_Your assignment_
Show the lines of the material that contain the word "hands".

*** Data to examine Section Begins ***

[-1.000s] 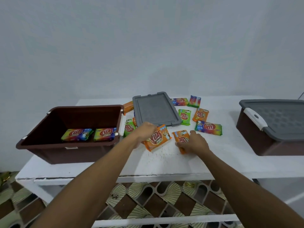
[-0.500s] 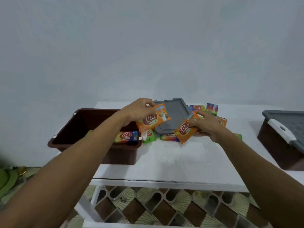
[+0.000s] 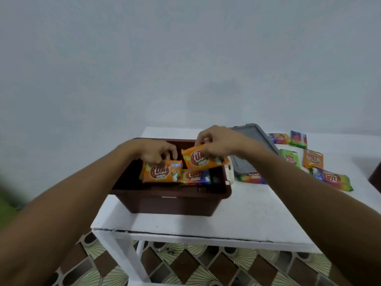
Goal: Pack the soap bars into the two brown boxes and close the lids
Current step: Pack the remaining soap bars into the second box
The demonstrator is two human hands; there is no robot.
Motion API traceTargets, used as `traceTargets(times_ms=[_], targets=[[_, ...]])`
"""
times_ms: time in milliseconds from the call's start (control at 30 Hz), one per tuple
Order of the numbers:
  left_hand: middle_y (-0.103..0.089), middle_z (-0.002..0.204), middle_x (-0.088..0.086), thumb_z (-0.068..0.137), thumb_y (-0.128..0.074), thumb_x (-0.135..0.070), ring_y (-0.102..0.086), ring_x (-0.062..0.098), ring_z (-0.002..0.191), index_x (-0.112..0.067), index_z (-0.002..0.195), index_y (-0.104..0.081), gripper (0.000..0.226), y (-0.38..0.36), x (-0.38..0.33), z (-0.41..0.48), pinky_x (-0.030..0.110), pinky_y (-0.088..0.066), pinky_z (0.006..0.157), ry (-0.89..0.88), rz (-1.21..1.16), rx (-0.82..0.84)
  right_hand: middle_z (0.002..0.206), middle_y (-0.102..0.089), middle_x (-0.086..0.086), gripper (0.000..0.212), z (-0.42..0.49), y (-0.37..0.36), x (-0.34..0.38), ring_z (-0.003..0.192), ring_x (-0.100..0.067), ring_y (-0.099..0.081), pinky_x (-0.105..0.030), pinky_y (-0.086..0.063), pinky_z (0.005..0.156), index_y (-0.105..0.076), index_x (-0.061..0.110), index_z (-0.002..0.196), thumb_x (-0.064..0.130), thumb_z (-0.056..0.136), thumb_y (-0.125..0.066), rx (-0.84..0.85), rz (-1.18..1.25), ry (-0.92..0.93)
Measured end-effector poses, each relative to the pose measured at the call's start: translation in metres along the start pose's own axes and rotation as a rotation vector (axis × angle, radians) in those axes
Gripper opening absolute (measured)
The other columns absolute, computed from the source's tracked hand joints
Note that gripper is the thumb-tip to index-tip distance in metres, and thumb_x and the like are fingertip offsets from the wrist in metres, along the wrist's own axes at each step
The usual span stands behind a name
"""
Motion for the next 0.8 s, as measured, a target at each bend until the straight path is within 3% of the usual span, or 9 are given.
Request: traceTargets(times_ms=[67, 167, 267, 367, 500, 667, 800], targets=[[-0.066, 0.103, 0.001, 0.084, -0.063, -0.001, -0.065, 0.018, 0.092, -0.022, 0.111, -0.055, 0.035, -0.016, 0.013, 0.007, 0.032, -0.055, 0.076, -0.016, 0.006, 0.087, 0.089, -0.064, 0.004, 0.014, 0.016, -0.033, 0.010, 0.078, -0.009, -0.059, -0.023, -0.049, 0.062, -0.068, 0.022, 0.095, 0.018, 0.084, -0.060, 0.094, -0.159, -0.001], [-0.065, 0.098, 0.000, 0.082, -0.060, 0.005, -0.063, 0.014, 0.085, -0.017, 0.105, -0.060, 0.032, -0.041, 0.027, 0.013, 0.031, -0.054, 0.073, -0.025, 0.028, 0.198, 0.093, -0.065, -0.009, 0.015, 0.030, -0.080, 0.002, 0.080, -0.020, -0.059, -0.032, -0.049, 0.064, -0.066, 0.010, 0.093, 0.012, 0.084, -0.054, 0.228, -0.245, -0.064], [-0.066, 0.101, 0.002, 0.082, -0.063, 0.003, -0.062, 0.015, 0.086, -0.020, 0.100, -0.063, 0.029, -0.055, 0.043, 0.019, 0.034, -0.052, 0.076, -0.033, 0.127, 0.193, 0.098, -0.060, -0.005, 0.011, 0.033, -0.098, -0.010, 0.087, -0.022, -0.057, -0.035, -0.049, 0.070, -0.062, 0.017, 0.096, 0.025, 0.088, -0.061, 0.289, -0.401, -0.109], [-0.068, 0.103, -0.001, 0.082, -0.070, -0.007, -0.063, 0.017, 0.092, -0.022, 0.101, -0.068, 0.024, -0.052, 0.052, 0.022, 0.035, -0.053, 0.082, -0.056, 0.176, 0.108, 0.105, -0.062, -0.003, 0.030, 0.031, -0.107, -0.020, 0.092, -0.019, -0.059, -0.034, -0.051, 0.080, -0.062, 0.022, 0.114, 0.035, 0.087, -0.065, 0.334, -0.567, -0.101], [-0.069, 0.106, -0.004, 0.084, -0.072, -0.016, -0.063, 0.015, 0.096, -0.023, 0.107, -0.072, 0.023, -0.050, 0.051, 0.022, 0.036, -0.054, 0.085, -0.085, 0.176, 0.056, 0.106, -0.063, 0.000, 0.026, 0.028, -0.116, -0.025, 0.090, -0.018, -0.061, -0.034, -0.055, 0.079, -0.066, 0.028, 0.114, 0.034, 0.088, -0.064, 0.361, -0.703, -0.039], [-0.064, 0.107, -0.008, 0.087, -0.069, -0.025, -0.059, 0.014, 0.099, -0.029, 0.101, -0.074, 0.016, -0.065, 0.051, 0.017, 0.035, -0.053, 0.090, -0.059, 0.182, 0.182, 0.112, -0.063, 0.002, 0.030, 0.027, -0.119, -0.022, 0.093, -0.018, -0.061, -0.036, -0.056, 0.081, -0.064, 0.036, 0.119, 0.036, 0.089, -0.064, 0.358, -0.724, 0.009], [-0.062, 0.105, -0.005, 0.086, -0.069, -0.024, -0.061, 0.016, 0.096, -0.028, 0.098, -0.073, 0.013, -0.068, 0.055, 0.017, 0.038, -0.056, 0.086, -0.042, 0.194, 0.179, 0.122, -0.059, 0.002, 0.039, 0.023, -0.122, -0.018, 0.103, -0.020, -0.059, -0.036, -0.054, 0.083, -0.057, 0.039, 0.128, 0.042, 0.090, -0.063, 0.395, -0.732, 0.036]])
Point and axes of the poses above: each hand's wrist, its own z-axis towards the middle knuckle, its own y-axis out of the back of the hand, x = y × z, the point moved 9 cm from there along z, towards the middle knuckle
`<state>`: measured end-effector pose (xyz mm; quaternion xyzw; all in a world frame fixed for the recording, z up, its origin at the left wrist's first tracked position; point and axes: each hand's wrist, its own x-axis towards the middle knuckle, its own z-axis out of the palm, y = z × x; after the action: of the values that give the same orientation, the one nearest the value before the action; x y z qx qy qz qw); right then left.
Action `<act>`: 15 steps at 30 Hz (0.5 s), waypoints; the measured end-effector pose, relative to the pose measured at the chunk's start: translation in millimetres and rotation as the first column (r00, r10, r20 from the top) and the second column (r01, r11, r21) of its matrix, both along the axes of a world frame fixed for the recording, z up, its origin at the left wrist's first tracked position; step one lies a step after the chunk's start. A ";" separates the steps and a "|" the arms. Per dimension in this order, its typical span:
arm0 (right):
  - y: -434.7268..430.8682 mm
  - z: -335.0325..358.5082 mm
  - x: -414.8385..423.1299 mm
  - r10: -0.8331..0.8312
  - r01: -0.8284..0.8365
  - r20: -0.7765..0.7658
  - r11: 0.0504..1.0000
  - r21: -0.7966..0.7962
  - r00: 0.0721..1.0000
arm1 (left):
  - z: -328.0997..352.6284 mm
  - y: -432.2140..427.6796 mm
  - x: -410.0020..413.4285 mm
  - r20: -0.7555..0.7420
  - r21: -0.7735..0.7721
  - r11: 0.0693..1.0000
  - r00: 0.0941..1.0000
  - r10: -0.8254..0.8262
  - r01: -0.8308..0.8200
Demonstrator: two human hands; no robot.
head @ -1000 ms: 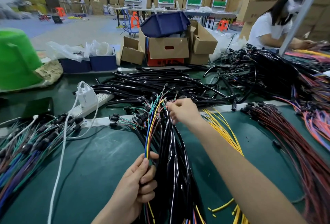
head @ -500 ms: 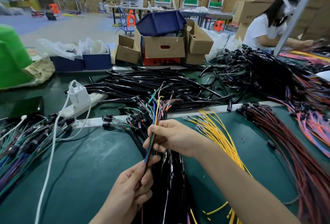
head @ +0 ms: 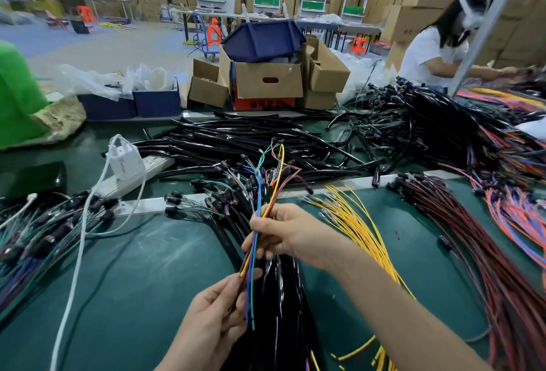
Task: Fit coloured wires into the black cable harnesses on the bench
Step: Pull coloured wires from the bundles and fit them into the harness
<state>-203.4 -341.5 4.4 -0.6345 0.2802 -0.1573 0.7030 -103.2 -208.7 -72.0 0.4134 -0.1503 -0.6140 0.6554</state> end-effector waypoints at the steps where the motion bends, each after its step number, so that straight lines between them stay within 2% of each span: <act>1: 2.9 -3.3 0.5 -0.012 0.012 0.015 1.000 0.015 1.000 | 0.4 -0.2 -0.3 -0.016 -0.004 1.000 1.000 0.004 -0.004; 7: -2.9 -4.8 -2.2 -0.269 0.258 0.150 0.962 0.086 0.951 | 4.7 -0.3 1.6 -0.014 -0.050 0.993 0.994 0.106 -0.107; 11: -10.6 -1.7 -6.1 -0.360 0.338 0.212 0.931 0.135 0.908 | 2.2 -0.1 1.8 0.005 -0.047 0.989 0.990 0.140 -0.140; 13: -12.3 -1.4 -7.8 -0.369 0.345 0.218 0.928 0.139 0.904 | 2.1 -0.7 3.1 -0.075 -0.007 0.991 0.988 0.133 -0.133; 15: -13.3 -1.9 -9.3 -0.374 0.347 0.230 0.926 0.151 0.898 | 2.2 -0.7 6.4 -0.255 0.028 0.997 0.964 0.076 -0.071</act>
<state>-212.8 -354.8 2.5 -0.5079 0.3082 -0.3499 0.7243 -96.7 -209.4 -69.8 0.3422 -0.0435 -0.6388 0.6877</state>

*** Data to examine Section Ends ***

_Solution to this exercise_
The demonstrator is two human hands; there is no robot.
Demonstrator: two human hands; no robot.

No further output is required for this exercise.